The router is a fundamental piece for our connections. If you have a problem, a security flaw, everything can go wrong. Therefore, when an important vulnerability appears it is advisable to try to find the solution as soon as possible. In this article we echo two zero-day vulnerabilities that affect Tenda routers . They allow you to exploit them and create a botnet called Ttint.
Two security flaws affect Tenda routers
Ttint is a new botnet that also has RAT functions, so they could compromise the security of users remotely. It is not something that is usually present in botnets of this type.
According to the security researchers we echo, for almost a year they have been using zero-day vulnerabilities in Tenda routers to install malware and create a botnet to attack Internet of Things devices.
The Ttint botnet was investigated for the first time a few days ago in a report published by Netlab. It has important differences from other botnets previously detected.
Not only did it infect devices to perform DDoS attacks, but it also implemented 12 different methods of remote access to infected routers, used them as proxies to bypass traffic, tampered with the router’s firewall and DNS settings, as well as empowered attackers to run remote commands on infected computers.

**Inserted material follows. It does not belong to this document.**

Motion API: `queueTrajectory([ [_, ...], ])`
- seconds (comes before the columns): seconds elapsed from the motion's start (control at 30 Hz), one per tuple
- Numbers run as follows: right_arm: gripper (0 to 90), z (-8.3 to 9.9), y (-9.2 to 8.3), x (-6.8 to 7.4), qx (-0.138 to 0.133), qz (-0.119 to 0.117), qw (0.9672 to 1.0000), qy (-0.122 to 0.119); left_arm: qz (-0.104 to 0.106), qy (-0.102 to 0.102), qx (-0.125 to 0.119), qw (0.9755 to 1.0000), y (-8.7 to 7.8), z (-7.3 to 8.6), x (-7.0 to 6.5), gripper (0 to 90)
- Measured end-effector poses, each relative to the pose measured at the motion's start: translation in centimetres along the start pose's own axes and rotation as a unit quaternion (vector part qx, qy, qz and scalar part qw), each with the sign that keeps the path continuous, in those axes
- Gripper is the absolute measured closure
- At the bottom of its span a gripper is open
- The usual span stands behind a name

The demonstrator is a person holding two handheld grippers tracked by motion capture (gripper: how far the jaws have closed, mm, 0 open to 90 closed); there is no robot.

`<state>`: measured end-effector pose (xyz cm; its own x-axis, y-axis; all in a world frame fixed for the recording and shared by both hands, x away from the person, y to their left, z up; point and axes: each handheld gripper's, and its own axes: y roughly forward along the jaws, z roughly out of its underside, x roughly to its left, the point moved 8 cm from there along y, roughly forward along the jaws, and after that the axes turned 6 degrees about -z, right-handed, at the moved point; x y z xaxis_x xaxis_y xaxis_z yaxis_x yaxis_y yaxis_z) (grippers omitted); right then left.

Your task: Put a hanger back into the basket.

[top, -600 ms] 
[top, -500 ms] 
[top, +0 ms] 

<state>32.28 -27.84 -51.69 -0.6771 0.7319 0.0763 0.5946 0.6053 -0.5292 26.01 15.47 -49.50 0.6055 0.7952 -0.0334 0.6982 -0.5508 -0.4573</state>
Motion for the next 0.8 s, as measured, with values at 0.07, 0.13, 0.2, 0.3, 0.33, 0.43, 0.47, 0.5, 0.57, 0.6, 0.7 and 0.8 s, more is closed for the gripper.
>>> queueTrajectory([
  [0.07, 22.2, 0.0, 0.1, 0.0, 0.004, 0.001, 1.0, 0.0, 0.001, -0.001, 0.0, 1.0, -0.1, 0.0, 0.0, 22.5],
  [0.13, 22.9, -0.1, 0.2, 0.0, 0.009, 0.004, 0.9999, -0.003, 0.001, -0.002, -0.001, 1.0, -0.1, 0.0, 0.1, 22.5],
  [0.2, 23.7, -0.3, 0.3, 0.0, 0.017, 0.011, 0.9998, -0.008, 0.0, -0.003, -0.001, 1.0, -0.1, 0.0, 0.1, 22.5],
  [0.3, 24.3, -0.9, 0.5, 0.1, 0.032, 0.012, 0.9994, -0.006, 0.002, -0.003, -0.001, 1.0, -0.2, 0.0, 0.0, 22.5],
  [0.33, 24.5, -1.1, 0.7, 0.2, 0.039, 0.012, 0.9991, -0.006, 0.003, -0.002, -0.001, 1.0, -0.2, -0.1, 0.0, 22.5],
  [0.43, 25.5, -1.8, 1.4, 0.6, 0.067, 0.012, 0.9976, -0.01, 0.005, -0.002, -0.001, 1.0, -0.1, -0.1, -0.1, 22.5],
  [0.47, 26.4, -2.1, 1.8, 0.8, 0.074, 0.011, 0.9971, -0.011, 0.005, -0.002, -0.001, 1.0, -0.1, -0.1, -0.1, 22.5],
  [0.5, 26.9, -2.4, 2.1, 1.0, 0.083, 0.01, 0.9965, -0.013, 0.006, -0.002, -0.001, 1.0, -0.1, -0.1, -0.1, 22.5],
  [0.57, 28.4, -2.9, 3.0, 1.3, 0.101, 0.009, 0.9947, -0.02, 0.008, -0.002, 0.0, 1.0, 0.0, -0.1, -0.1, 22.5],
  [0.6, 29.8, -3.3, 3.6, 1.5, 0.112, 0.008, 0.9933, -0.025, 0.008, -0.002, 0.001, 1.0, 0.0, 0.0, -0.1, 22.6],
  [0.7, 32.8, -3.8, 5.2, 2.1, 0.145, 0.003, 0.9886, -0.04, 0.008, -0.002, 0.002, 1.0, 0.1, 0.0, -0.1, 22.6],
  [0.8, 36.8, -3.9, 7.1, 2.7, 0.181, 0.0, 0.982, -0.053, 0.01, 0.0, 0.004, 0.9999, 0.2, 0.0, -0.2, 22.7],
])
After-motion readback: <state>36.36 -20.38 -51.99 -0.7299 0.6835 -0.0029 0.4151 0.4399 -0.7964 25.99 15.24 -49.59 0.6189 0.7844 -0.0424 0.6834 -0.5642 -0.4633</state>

This botnet has taken advantage of two zero-day vulnerabilities present in the unpatched Tenda routers. The first bug was logged as CVE-2020-10987. It was not corrected and only a few weeks later they exploited a second bug that Netlab did not show information for fear that other botnets would also start using it. Tenda did not correct this second error either.
From Netlab they indicated that any Tenda router that runs a firmware version between AC9 and AC18 should be considered vulnerable. Since Ttint has been seen to alter DNS settings on infected routers, it will most likely redirect users to malicious sites, so using one of these devices is not recommended.
Tenda router users who want to know if they are using vulnerable equipment can find firmware version information in the routers admin panel.
Ttint is based on Mirai
The Ttint botnet , as security researchers point out, is based on Mirai. As we know, the latter is one of the most popular and has been very present in recent times.
However he has created a more complex version of Mirai. It has acquired a few different botnets to create a more comprehensive one, therefore more dangerous for the victims who are affected by this problem.
Ultimately, Tenda routers can be vulnerable to two major security flaws. On many occasions we can see these types of problems, so the most important thing is to have the latest patches available as long as those responsible release them.